Гена некоторое время наблюдал за каплями, пытаясь угадать, какая именно из маленьких капель начнет пожирать остальные, чтобы превратиться в большую, и при этом доползет до края стекла, не попав под более крупную. Но угадать было невозможно; это было все равно, что считать баранов, и ресницы Гены стали сами собой слипаться сном.
«Дождь — хорошая примета, путь будет добрым», — подумал он.
Перед закрытыми его глазами всплыло яркое калифорнийское солнце, дрожавшее в мареве горячего песка, сухой ветер пустыни, нежно целующий его шею…

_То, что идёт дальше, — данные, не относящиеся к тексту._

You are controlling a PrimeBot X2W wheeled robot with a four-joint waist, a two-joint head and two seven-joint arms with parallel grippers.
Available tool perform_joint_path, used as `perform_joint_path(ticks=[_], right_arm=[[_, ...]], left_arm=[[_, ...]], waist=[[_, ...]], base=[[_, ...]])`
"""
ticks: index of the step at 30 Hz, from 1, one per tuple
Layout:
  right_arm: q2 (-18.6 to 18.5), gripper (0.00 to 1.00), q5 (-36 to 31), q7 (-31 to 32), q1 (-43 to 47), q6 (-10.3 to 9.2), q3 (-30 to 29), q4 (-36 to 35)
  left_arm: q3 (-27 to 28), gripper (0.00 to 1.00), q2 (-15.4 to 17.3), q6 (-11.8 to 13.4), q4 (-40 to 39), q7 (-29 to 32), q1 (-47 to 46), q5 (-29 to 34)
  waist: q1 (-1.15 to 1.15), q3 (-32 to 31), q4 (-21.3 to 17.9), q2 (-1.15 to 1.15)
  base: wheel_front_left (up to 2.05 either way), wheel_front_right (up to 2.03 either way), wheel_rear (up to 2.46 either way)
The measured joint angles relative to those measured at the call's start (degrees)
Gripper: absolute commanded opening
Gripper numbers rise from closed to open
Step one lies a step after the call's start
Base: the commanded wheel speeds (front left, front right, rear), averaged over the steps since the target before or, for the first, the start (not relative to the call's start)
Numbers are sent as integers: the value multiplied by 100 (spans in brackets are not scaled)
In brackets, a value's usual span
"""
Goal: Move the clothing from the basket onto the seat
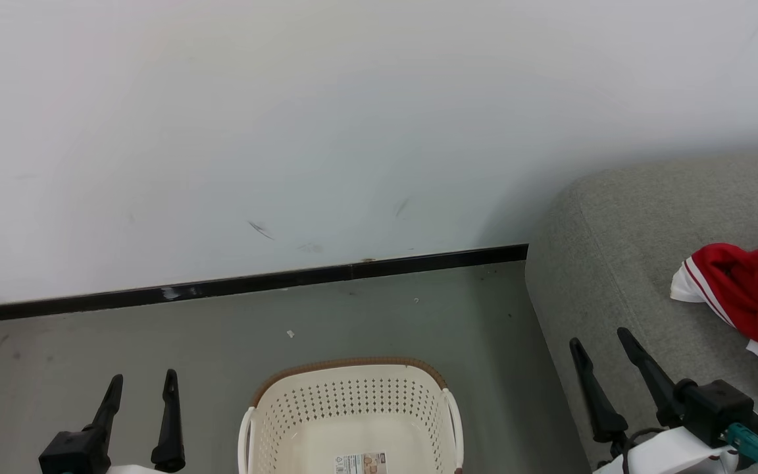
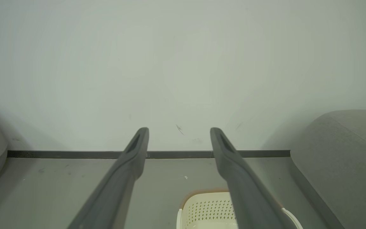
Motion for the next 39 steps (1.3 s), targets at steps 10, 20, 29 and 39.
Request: perform_joint_path(ticks=[10,20,29,39], right_arm=[[2,100,46,0,109,0,20,-38],[2,100,102,0,113,0,26,-76],[3,100,146,0,124,0,26,-155],[65,0,161,18,335,0,69,176]], left_arm=[[21,100,23,0,-12,0,1,51],[51,100,100,0,-36,0,66,101],[68,100,108,5,-42,0,107,101],[-53,0,-209,4,225,12,213,86]], waist=[[0,-2,21,0],[0,12,51,0],[0,31,72,0],[0,39,77,0]], base=[[0,0,0],[0,0,0],[0,0,0],[0,0,0]])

И ветер нес его прочь, на другую сторону континента: промелькнул небесный полупризрачный ледяной город из полупрозрачных слюдяных небоскребов на берегу стеклянного моря-океана; потом понеслись обрывками кадры его полета на ковре-самолете через влажные облака; смущенно улыбавшаяся Дайва: «я тебя именно так и представляла»; перепуганный Хоттабыч, бьющий с неба земные поклоны Биллу Гейтсу; почему-то Пылесос в обнимку с писателем и еще каким-то бородатым улыбчивым чуваком-грибником, которого Гена то ли знал, то ли не знал; и маленькая девочка, которой человек-яйцо объяснял, что слова подобны бумажнику: откроешь, а там — два отделения. Поверх всех всплыл туманом господин Костя, протягивавший Гене «Ваттерман» — на кончике золотого пера набухала красная капля, разрастаясь и чернея, заполняя собой все пространство и время. Сквозь нее на Гену полетели какие-то разноцветные звезды, и все окна картинок сменил скрин-сейвер сна, — стенд бай, Гена, баю-бай, Гена, бай, Гена, бай…
Краткое содержание семнадцатой главы
Пробуждение Гены заканчивается визитом неизвестного господина, Константина Владленовича Смирнова, который везет Гену к Биллу Гейтсу для какого-то важного разговора. Попутно от имени Гейтса господин одаривает Гену настоящими дарами, наглядно демонстрируя преимущества земного перед сказочным. Дары, как и сама поездка, явно не соответствуют бюджету представительства даже очень крупной международной корпорации. Но это не приходит в голову Гене, который очень мало знает о бюджетах корпораций.